A recent study claims to have discovered a more personalised “smart” diagnostic-imaging machine using AI technology which will help identify whether or not a patient will respond well to chemotherapy.
The details of the study were published in the Journal of JAMA Network Open.
"And it is further evidence that information gleaned by computational interrogation of the region outside the tumors on MRI (magnetic resonance images) and CAT (computed tomography) scans is extremely valuable and can predict response and benefit of chemotherapy in lung and breast cancer patients," said Madabhushi, a Professor involved in the study.
The research focuses on markers on tissue outside a breast tumour that can indicate whether a patient will respond to targeted chemotherapy.
The researchers have been able to classify patients with breast cancer into molecular subtypes, corresponding to those who are likely to respond to targeted chemotherapy and those who won't, simply by analysing an initial tissue sample.
"The work provides insights into the ability of radio mic analyses to capture clinically-significant tumor biology. It justifies additional studies to assess the clinical utility of such noninvasive approaches to guide therapeutic strategies in this disease," explained Varadan, co-author of the study.

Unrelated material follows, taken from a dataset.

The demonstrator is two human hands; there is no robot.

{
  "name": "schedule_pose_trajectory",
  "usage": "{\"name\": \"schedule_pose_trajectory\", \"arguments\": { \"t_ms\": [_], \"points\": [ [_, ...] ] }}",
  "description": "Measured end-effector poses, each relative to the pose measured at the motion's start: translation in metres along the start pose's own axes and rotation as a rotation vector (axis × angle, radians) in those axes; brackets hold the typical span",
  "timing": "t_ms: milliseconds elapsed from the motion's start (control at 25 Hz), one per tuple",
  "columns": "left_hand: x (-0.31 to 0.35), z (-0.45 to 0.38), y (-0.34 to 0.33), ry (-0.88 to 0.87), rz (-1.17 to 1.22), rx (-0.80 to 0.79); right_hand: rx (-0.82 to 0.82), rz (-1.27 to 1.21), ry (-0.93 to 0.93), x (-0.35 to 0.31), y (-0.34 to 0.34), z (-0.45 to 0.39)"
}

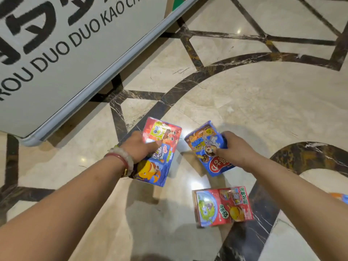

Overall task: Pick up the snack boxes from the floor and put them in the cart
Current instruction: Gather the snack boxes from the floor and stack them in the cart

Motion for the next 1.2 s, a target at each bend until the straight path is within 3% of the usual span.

The markers are not found on images made from tissue slides, but outside the tumour itself. They cannot be seen by the human eye, but are revealed by a process known as radiomics, which extracts relevant data from medical images like MRIs.
"Right now, these patients receive 'one-size-fits-all' treatment despite being quite diverse. What we're trying to do here is identify before treatment which patients will actually benefit from specific therapies. This could give doctors and patients information they did not have before," said Braman, another researcher.

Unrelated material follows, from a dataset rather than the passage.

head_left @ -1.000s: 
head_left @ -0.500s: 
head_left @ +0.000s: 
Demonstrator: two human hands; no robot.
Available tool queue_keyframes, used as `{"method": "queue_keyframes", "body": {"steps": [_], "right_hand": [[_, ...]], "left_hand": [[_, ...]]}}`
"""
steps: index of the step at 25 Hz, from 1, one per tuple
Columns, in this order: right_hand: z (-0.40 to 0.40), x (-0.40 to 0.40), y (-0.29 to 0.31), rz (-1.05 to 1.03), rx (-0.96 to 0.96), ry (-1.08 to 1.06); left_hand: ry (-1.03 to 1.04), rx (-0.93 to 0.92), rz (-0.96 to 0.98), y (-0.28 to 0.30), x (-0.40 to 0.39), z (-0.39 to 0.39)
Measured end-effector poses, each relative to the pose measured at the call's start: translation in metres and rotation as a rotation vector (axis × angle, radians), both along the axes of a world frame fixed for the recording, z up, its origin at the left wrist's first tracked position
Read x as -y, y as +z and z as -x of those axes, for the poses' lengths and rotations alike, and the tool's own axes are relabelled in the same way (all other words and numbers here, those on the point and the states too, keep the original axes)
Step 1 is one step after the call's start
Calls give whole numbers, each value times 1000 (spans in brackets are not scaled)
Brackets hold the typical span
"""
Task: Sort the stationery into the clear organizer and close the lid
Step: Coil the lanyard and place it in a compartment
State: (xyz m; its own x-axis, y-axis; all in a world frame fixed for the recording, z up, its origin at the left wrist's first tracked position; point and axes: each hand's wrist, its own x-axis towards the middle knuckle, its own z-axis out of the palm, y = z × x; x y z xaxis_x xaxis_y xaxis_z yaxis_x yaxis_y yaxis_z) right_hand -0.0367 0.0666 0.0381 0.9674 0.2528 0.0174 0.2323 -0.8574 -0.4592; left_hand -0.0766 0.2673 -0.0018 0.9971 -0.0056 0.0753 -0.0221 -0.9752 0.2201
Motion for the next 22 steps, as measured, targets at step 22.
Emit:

Another study, published in March, also evaluates whether computer-extracted image patterns (or radiomics) outside a tumour can indicate whether a lung cancer patient will respond to targeted chemotherapy.
"The problem at the start is that only one in four lung cancer patients will respond favorably to chemotherapy, but virtually everyone gets that treatment," said Mohammadhadi Khorrami, one of the lead researchers.

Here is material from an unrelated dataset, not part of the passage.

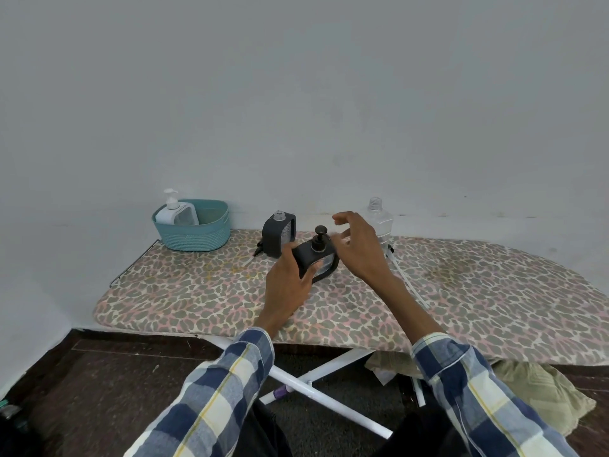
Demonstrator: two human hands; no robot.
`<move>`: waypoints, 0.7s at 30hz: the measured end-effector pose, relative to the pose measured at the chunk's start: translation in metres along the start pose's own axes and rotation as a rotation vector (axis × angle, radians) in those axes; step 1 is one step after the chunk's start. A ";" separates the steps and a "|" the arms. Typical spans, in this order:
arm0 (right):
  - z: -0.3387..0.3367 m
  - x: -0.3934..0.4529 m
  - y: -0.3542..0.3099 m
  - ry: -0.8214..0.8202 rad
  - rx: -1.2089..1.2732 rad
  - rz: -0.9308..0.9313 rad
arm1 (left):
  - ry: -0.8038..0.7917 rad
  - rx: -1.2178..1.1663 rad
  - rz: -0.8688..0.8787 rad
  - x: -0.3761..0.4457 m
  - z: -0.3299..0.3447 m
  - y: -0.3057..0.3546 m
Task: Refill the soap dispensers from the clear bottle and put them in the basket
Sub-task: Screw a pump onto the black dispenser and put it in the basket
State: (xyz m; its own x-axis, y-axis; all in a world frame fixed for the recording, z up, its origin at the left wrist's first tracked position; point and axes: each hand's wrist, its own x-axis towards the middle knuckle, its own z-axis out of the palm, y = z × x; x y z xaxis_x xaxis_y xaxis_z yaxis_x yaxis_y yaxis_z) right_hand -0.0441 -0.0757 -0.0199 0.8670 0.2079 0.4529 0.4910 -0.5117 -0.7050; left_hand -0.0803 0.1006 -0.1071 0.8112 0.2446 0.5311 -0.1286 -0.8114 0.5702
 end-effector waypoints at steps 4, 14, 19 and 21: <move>0.012 -0.006 -0.005 -0.101 -0.154 -0.023 | 0.136 -0.036 -0.117 -0.005 -0.010 0.000; 0.074 0.002 -0.060 -0.228 -0.186 -0.051 | 0.263 -0.137 -0.129 -0.001 -0.064 -0.024; 0.102 0.015 -0.087 -0.201 -0.159 -0.086 | 0.258 -0.149 -0.042 0.002 -0.102 -0.050; 0.111 0.022 -0.096 -0.192 -0.116 -0.088 | 0.227 -0.147 -0.002 0.003 -0.118 -0.066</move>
State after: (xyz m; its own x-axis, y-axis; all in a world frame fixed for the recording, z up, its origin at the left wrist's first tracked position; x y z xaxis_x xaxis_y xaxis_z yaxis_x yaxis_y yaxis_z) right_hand -0.0626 0.0706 -0.0022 0.8271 0.4051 0.3895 0.5618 -0.5745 -0.5952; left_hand -0.1365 0.2178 -0.0695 0.6646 0.3724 0.6478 -0.2220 -0.7294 0.6470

"By looking both inside and outside the tumor, we achieved an accuracy of 77 per cent in determining which patients would benefit from chemotherapy--far better (68 per cent) than just looking at the tumor itself," Khorrami said.
"This can change the game, not only for the patient when it comes to outcome, but when it comes to cost overall for the health-care field. It costs about USD 30,000 or more a year for chemotherapy, so it's important to know who will respond to chemotherapy, and we're getting closer to a true biomarker to do that," he added.